SecondMarket is growing rapidly, he says, with revenue of $35 million last year, and its work force has more than doubled in less than two years, to 150. It plans to expand abroad, in Asia and Israel.
For Mr. Silbert, work-force issues trump taxes as a long-term concern. Like many other entrepreneurs, he advocates granting more residence visas to skilled immigrants, especially those who attend American universities.
“The best and the brightest from other countries come here, and then we’re not letting them stay,” he said. “That will damage innovation and job creation in the United States.”
FOREIGN-BORN entrepreneurs have long played a big role in American start-ups.
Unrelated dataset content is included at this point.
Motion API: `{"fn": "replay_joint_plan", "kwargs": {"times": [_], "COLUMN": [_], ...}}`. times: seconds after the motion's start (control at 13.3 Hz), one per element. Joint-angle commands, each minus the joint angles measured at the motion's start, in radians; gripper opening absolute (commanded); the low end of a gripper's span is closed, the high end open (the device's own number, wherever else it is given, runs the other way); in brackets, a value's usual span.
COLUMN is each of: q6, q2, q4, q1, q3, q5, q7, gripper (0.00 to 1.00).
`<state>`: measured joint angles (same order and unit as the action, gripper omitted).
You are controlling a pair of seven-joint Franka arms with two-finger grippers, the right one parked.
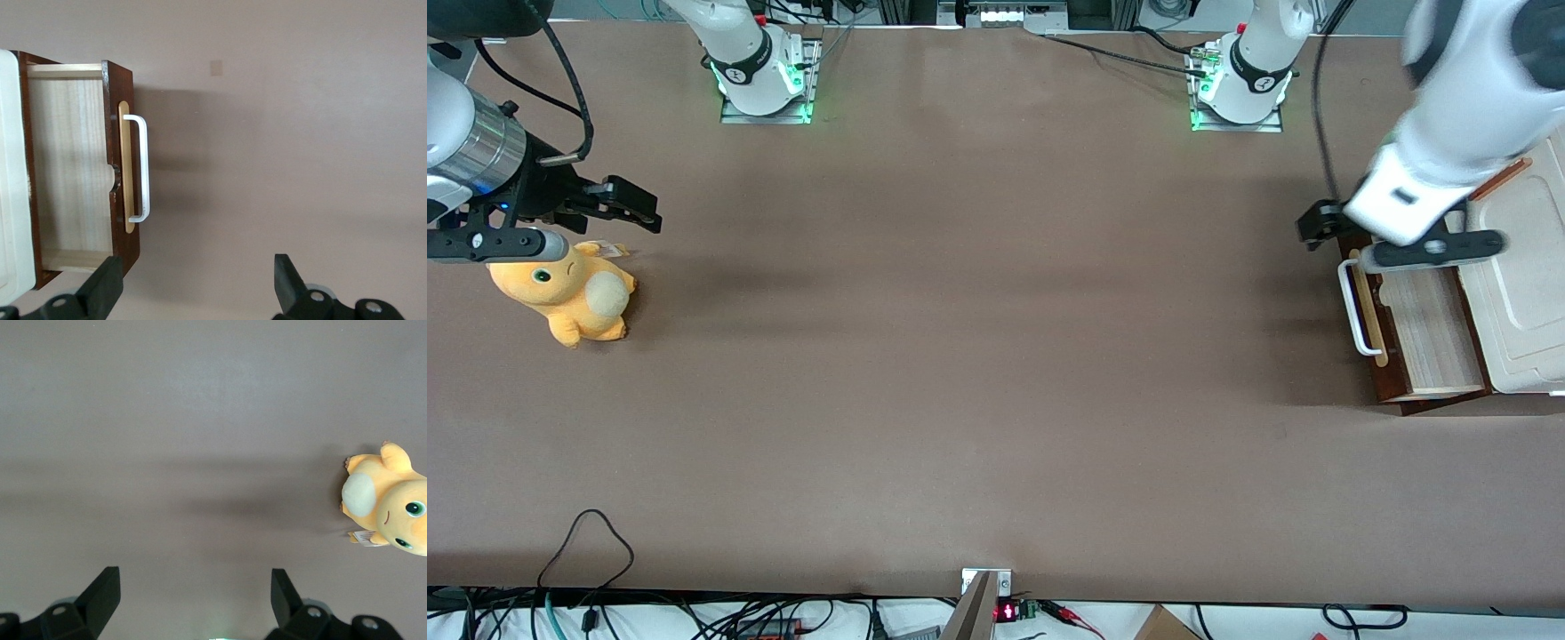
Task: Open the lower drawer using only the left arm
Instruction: 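Open the left gripper and lift it away from the handle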
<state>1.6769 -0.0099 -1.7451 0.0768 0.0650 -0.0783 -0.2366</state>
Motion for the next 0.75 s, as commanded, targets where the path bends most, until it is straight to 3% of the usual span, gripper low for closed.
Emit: {"fn": "replay_joint_plan", "kwargs": {"times": [0.0,0.68], "q6": [-0.014,-0.013], "q2": [-0.016,-0.012], "q4": [0.015,0.055], "q1": [-0.002,-0.002], "q3": [-0.060,-0.063], "q5": [0.080,0.086], "q7": [0.129,0.143], "gripper": [1.00,1.00]}}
Astudy that tracked technology and engineering start-ups from 1995 to 2005 found that one quarter of them had a foreign-born chief executive or head technologist; by 2005, the surviving companies generated $52 billion in sales and employed 450,000 workers.
There are signs that policy makers are looking to accommodate highly skilled workers and entrepreneurs, says Robert Litan, an economist at the Kauffman Foundation. As one example, he points to legislation proposed this year by Senators John Kerry, Democrat of Massachusetts, and Richard G. Lugar, Republican of Indiana. Called the Start-Up Visa Act, it would grant visas to immigrant entrepreneurs who create jobs in the United States.
“In this economic environment, I think job-creating ideas that don’t cost money are going to get a fair hearing,” Mr. Litan says.